LIBOR is a globally accepted, key benchmark interest rate that is embedded within many Australian financial contracts and business processes. The UK Financial Conduct Authority (FCA) has stated that it will not sustain LIBOR beyond 2021.
We’re seeking to better understand how major financial institutions are preparing to transition away from LIBOR towards alternative benchmarks. We’d also like assurance that senior management in these institutions fully appreciate the impact and risks, and will take appropriate action in advance of 2021.
More broadly, the regulators expect institutions to consider the impact of LIBOR transition on their business.
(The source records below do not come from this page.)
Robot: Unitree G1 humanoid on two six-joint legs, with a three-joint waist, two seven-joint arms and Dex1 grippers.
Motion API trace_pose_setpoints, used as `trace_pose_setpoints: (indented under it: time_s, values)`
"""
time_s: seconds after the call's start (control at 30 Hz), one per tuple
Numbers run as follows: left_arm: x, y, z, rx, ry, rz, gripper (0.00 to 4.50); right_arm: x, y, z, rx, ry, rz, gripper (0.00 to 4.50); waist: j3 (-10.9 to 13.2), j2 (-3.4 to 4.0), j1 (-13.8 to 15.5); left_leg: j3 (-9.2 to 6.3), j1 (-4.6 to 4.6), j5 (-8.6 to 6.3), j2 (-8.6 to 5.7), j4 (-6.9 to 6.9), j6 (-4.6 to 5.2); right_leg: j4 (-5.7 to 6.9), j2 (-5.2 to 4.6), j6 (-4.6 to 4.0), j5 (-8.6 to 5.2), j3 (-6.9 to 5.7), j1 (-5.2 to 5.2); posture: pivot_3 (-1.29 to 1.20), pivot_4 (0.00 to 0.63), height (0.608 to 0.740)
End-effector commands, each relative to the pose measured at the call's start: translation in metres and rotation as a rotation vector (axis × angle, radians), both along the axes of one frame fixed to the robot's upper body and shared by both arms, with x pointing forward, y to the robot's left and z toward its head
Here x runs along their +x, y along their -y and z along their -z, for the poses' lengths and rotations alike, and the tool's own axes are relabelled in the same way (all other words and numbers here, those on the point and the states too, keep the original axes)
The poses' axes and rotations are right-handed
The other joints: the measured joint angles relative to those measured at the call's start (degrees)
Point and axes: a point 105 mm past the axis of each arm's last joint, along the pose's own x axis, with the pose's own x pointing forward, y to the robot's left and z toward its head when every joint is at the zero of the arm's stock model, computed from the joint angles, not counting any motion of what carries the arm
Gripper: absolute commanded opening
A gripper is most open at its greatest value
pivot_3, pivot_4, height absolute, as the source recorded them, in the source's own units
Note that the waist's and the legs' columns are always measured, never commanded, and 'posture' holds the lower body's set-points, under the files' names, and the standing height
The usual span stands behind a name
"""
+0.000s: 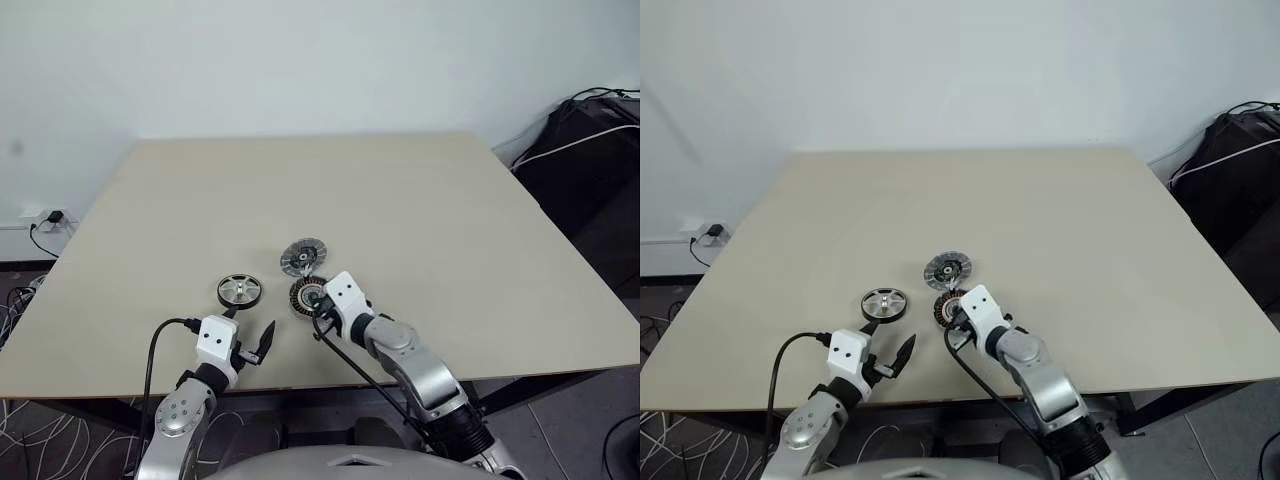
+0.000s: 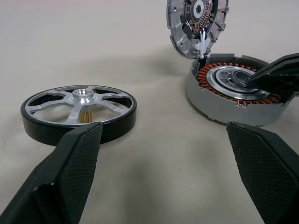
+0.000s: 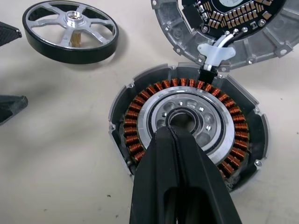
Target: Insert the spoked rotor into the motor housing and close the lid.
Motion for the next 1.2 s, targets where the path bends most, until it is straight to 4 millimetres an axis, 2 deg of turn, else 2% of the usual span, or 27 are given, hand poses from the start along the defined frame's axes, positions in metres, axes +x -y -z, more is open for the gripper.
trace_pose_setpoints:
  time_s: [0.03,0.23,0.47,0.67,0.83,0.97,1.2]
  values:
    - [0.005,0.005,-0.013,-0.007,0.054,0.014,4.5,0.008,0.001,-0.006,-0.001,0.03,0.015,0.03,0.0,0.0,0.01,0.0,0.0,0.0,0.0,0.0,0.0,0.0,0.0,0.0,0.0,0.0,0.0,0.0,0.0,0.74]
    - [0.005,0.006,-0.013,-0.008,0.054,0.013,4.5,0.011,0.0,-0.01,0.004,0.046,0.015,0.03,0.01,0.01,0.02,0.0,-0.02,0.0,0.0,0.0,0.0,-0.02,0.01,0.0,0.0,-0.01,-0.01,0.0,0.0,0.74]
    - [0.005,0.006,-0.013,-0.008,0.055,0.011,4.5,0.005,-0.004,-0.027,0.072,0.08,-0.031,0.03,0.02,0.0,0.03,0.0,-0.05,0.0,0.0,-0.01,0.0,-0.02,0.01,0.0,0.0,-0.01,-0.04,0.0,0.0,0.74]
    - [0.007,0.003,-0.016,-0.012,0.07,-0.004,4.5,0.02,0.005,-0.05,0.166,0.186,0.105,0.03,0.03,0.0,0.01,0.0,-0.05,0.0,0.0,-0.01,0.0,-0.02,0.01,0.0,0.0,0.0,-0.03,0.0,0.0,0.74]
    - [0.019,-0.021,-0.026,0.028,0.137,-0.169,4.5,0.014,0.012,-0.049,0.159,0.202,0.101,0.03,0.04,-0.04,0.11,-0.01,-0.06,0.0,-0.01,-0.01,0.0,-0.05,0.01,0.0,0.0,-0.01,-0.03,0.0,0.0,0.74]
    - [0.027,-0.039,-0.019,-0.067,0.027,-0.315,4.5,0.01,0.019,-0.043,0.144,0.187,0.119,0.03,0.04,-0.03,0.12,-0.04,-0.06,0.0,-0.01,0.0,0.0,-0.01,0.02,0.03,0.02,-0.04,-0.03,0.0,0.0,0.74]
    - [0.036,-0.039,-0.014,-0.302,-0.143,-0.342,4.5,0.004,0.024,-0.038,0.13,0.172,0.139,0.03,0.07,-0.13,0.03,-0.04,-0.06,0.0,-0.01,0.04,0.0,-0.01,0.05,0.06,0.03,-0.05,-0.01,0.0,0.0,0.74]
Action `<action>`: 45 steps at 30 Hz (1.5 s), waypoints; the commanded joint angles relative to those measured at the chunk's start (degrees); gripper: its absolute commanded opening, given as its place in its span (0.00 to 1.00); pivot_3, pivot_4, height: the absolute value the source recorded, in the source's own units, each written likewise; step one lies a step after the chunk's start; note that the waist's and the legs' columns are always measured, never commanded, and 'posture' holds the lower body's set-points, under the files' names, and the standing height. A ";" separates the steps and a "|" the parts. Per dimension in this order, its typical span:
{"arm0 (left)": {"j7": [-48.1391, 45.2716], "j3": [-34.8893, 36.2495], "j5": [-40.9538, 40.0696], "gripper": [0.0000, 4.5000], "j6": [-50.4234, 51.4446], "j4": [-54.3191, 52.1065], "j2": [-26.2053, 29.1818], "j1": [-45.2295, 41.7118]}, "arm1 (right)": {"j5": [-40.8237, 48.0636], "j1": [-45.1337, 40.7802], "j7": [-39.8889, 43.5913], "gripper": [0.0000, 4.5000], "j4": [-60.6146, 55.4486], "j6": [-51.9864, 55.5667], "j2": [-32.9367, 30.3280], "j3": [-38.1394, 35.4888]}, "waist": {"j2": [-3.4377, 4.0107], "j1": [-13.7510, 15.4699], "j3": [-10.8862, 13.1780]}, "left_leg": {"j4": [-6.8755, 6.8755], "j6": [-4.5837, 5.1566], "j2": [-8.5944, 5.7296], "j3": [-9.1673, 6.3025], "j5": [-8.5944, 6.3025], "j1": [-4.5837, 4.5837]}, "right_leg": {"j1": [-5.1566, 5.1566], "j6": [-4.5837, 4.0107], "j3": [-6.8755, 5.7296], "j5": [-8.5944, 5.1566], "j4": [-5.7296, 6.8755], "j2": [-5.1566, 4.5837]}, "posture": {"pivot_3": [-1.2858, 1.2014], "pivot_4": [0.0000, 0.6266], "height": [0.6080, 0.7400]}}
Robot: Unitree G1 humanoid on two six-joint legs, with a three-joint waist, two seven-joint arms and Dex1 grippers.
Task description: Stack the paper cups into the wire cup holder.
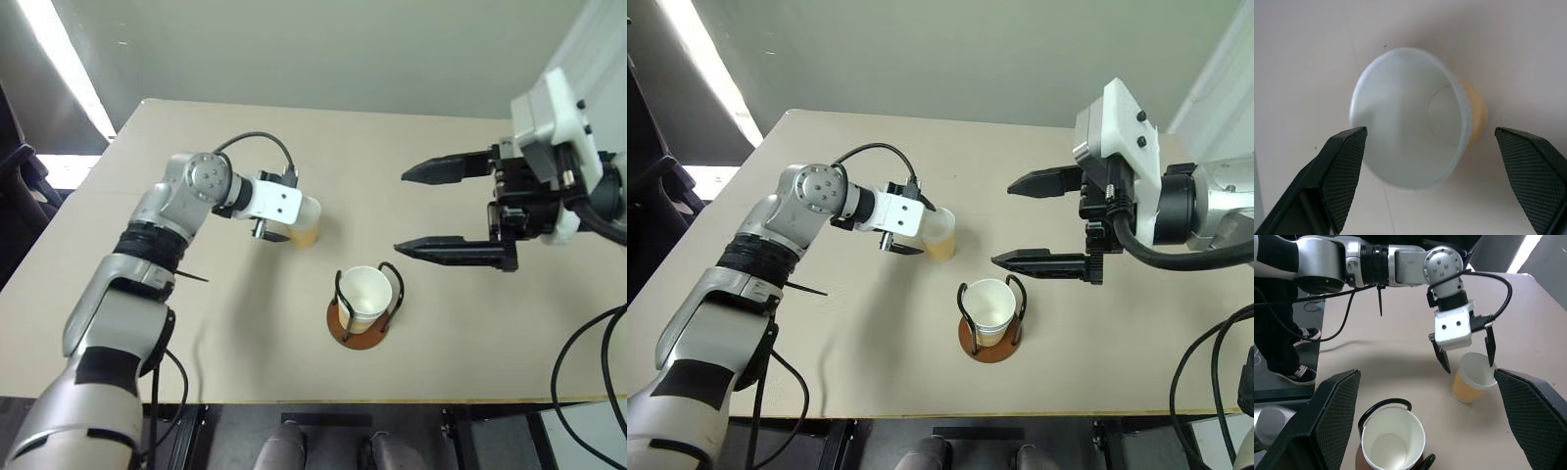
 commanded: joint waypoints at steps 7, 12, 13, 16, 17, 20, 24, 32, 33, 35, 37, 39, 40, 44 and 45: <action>0.85 -0.16 0.27 0.71 -2.16 2.78 -2.35 -3.12 | 1.12 -0.23 -2.50 1.00 0.53 -1.59 -0.52 -1.80 | 0.00 0.05 0.00 | 0.03 0.00 0.00 0.01 0.00 -0.03 | -0.04 0.01 0.00 0.00 0.03 0.00 | 0.52 0.24 1.00; -0.27 -0.21 -0.07 0.29 -2.21 3.05 -2.70 -3.25 | 0.80 0.51 -3.37 1.00 0.97 -2.25 -0.59 -1.57 | 0.00 0.07 0.00 | 0.13 0.00 -0.01 0.01 0.00 -0.04 | -0.04 0.01 0.00 0.00 0.03 0.01 | 0.52 0.24 1.00; -0.55 -0.20 -0.16 0.21 -2.17 2.92 -2.73 -3.22 | 0.82 0.64 -3.45 1.00 1.00 -2.32 -0.65 -1.56 | 0.00 0.07 0.00 | 0.16 0.01 -0.01 0.01 0.00 -0.05 | -0.04 0.01 0.00 0.00 0.02 0.01 | 0.52 0.24 1.00; -2.88 0.44 -1.76 0.01 -1.18 1.69 -2.89 -3.01 | 0.92 1.02 -3.55 1.00 1.15 -2.38 -0.90 -1.61 | 0.00 0.07 0.00 | 0.20 0.01 -0.01 0.01 0.00 -0.05 | -0.04 0.01 0.00 0.00 0.03 0.01 | 0.52 0.24 1.00; -3.84 0.75 -2.47 0.01 -0.70 1.09 -2.91 -2.91 | 0.93 1.10 -3.55 1.00 1.23 -2.36 -0.99 -1.62 | 0.00 0.07 0.00 | 0.22 0.01 -0.01 0.01 0.00 -0.05 | -0.05 0.01 0.00 0.00 0.03 0.01 | 0.52 0.24 1.00; -7.54 1.67 -4.90 0.01 0.96 -1.88 -2.25 -2.31 | 0.65 1.60 -3.55 1.00 2.07 -2.47 -1.19 -1.94 | 0.00 0.08 0.00 | 0.28 0.01 -0.02 0.01 0.00 -0.08 | -0.07 0.02 0.00 0.00 0.07 0.01 | 0.52 0.24 1.00; -15.07 3.60 -11.26 0.01 7.05 -10.06 -1.04 -0.03 | -1.56 3.50 -3.02 1.00 3.73 -4.80 -1.56 -2.16 | -0.01 0.09 -0.01 | 0.37 0.02 -0.02 0.01 -0.01 -0.13 | -0.07 0.04 0.00 0.02 0.09 0.02 | 0.52 0.24 1.00; -24.01 6.40 -21.76 0.01 19.50 -22.85 2.69 1.50 | -3.71 8.15 2.98 1.00 4.83 -7.19 -7.65 -1.51 | -0.01 0.18 -0.01 | 0.47 0.02 -0.01 0.01 -0.01 -0.17 | -0.08 0.05 -0.01 0.02 0.14 0.02 | 0.52 0.24 1.00; -24.68 6.45 -24.22 0.01 21.97 -24.87 3.21 1.52 | -3.79 9.03 3.68 1.00 4.59 -7.43 -8.42 -1.64 | -0.01 0.19 -0.01 | 0.50 0.02 -0.01 0.01 -0.01 -0.18 | -0.07 0.06 -0.01 0.03 0.14 0.02 | 0.52 0.24 1.00; -25.09 6.08 -28.88 0.01 26.23 -29.09 4.53 1.51 | -4.16 11.26 4.97 1.00 3.82 -7.90 -10.24 -2.18 | -0.01 0.21 -0.01 | 0.56 0.03 -0.02 0.01 -0.02 -0.24 | -0.08 0.09 -0.02 0.04 0.14 0.02 | 0.52 0.24 1.00; -25.09 5.90 -32.24 0.01 29.43 -32.18 5.57 1.22 | -5.08 13.24 5.70 1.00 3.25 -9.04 -11.64 -2.55 | 0.00 0.25 -0.02 | 0.60 0.05 -0.02 0.01 -0.03 -0.25 | -0.07 0.10 -0.02 0.05 0.14 0.02 | 0.52 0.24 1.00; -25.09 5.76 -34.70 0.01 31.90 -34.26 6.38 0.79 | -5.80 15.04 6.63 1.00 2.54 -10.35 -12.68 -3.09 | 0.02 0.26 -0.03 | 0.64 0.05 -0.01 0.02 -0.03 -0.25 | -0.07 0.11 -0.01 0.06 0.17 0.02 | 0.52 0.24 1.00; -25.09 5.66 -35.72 0.01 32.85 -35.04 6.74 0.52 | -6.26 15.95 6.93 1.00 2.14 -11.15 -13.05 -3.40 | 0.02 0.27 -0.03 | 0.66 0.05 -0.01 0.01 -0.03 -0.25 | -0.07 0.11 -0.02 0.06 0.19 0.01 | 0.52 0.24 1.00; -25.09 4.76 -39.87 0.01 35.40 -36.99 7.60 -1.98 | -7.87 20.47 8.27 1.00 0.11 -13.61 -14.93 -5.17 | 0.02 0.31 -0.03 | 0.74 0.05 0.00 0.01 -0.03 -0.24 | -0.04 0.13 -0.02 0.07 0.23 0.01 | 0.52 0.24 1.00; -25.09 4.14 -41.18 0.01 36.20 -37.02 7.48 -2.98 | -7.60 21.05 8.23 1.00 -0.41 -13.63 -15.09 -5.60 | 0.02 0.33 -0.03 | 0.76 0.06 0.00 0.01 -0.04 -0.23 | -0.03 0.15 -0.01 0.08 0.23 0.01 | 0.52 0.24 1.00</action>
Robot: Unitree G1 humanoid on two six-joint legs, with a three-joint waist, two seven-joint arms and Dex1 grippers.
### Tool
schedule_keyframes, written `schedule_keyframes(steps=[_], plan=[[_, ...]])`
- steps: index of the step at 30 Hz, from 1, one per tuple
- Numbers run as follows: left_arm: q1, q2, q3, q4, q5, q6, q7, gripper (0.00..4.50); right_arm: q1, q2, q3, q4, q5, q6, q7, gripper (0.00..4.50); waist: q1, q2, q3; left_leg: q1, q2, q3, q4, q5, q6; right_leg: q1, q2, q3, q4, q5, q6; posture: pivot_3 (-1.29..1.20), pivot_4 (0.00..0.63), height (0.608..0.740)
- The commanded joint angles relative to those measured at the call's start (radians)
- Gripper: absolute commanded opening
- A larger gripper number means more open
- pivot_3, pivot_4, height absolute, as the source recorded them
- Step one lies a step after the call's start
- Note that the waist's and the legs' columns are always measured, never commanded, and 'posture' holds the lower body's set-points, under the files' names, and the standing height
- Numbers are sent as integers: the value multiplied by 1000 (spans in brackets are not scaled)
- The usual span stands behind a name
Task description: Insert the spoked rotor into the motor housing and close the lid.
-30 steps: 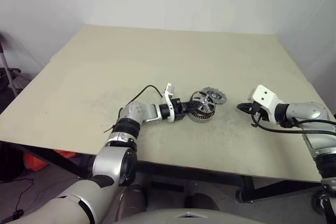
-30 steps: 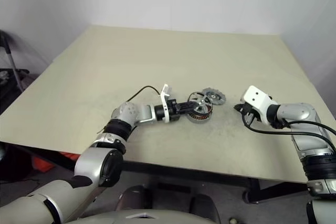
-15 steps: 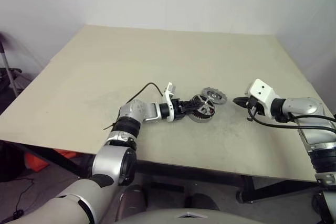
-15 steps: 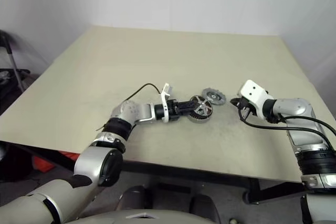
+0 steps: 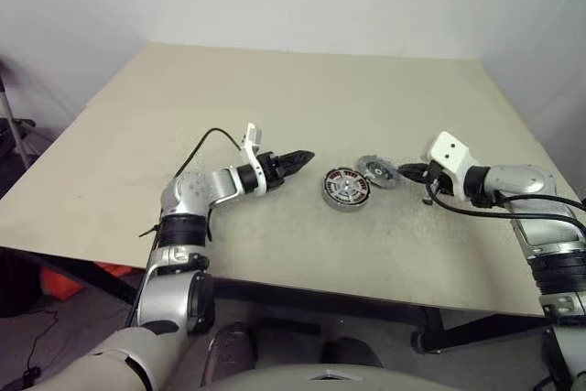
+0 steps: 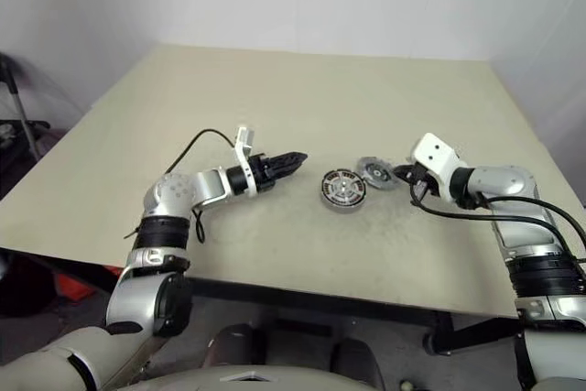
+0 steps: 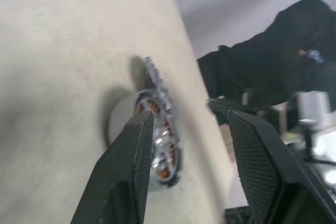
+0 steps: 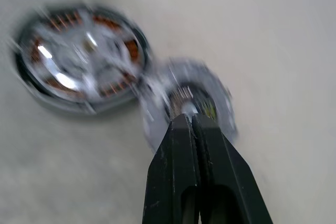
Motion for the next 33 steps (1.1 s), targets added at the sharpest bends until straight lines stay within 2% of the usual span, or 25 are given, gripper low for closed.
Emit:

All users of LIBOR should:
- be aware of the size and nature of their exposures to LIBOR
- put in place robust fallback provisions in contracts referencing LIBOR
- act to transition to alternative rates.
We’ve commenced reviews into the risk controls, handling of conflict management and governance of several fixed income businesses in Australia. The key components of the reviews that are underway include:
- onsite reviews of fixed income businesses
- a review of selected large OTC transactions
- a review of allocations in debt capital market (DCM) transactions.
The onsite reviews of fixed income businesses involve meetings, interviews, reviewing books and records, and a focus on live demonstrations and ‘walk-throughs’ of the sales and trading activities of selected entities. The onsite reviews compare and benchmark practices in relation to:
- capital raising or primary bond issuance
- governance and controls
- market conduct in secondary market trading.
The review of large OTC transactions examines a sample of large corporate infrastructure deals, and bank and semi-government debt issuances. Our focus is on compliance with financial services general obligations, misleading or deceptive conduct, insider trading, conflicts of interest and market manipulation.
The DCM allocation review focuses on allocation practices and the conduct of bookbuilds for DCM transactions in the Australian market. The review will examine if licensees are meeting their regulatory obligations and if current regulatory settings are appropriate. This will include meeting with a range of stakeholders and review of a selection of DCM transactions.
We’ll undertake these reviews in stages throughout 2019.
From 1 July 2019, futures market participants and retail over-the-counter (OTC) derivatives providers will be able to meet many of their client money reconciliation reporting requirements using the ASIC Regulatory Portal (portal).
We expect entities will be able to use the portal to submit:
- monthly reconciliations of clients’ funds and annual declarations for clients’ funds under Part 2.3 of the ASIC Market Integrity Rules (Futures Markets) 2017
- monthly reconciliations of client money and annual declarations under Part 2.2 of the ASIC Client Money Reporting Rules 2017.
The portal will offer a simpler and more efficient way for entities to meet their obligations, including the ability to:
- pre-populate forms using information that has been previously supplied
- track the status of forms
- search previously submitted forms in the one place.
Guidance on accessing and using the portal will be provided to market intermediaries over the coming month.
From 1 July 2019, transactions in contracts for difference (CFDs), margin FX and equity derivatives must be reported to derivative trade repositories on a ‘lifecycle’ method, rather than an end-of-day ‘snapshot’ method.
This follows our excluded derivative determination made on 30 November 2018, allowing for better reporting to help us monitor market misconduct.
Firms with OTC derivative transaction reporting obligations are urged to ensure that necessary changes to reporting arrangements and systems are in place by that time.